Data Mining for finding connections between Disease and Medical Genomic Characteristics

IBM Contact: Fred Kulack
Research Contact: Dr. Vipin Kumar, Dr, Michael Steinbach, University of Minnesota

The first phase of the process is related to data collection, and, from a computer science research perspective, focusing on analysis of that data. The interesting research consists of types of analysis that are appropriate in the context of the unique characteristics that clinical and genomic data holds (for example, highly dimensional data). The idea is that these characteristics imply a different and unique set of analysis strategies, like the ways that we determine the associations and relationships between clinical values and/or genomic data.
In the second phase, we will apply techniques we just described, to determine some new data analysis techniques/algorithms and solutions that can be created because of the hardware capability that the Blue-Gene supercomputer gives us. I.e. what new questions can we answer when we effectively remove the time barrier on some of the calculations.

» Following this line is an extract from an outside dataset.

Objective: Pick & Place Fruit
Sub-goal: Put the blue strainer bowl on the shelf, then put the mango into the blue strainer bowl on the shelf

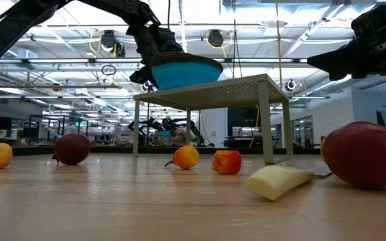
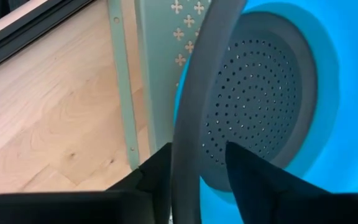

Tackling the Stochastic Simulation of Biochemical Neetworks with Real Computing Power

IBM Contact: Tim Mullins
Research Contact: Marc D. Riedel, Assistant Professor, ECE, Univ. of Minnesota

Collaboration between Univ. of Minnesota and the IBM-Rochester Life Sciences Group.
Area of Interest: Leveraging the computing power of the BlueGene system in computational biology.

Biochemical reactions are the lingua franca of the biological sciences. For a variety of cellular processes --from metabolic pathways to gene regulation -- biologists have formulated detailed reaction models describing the molecular mechanisms involved. And yet, in spite of the fact that precise models exist, methods for quantitative analysis remain elusive. Translating a descriptive set of reactions into a computational framework has proved challenging.

Despite algorithmic improvements, computation time severely limits the application of stochastic simulation. The computational burden stems from the physical nature of the problem: in a cell, vast numbers of chemical reactions happen nearly simultaneously. Stochastic simulation tracks each and every one of these reactions. If implemented sequentially, each trajectory becomes impossibly long. The problem is clearly ripe for parallelization, and IBM Blue Gene seems to be the right platform.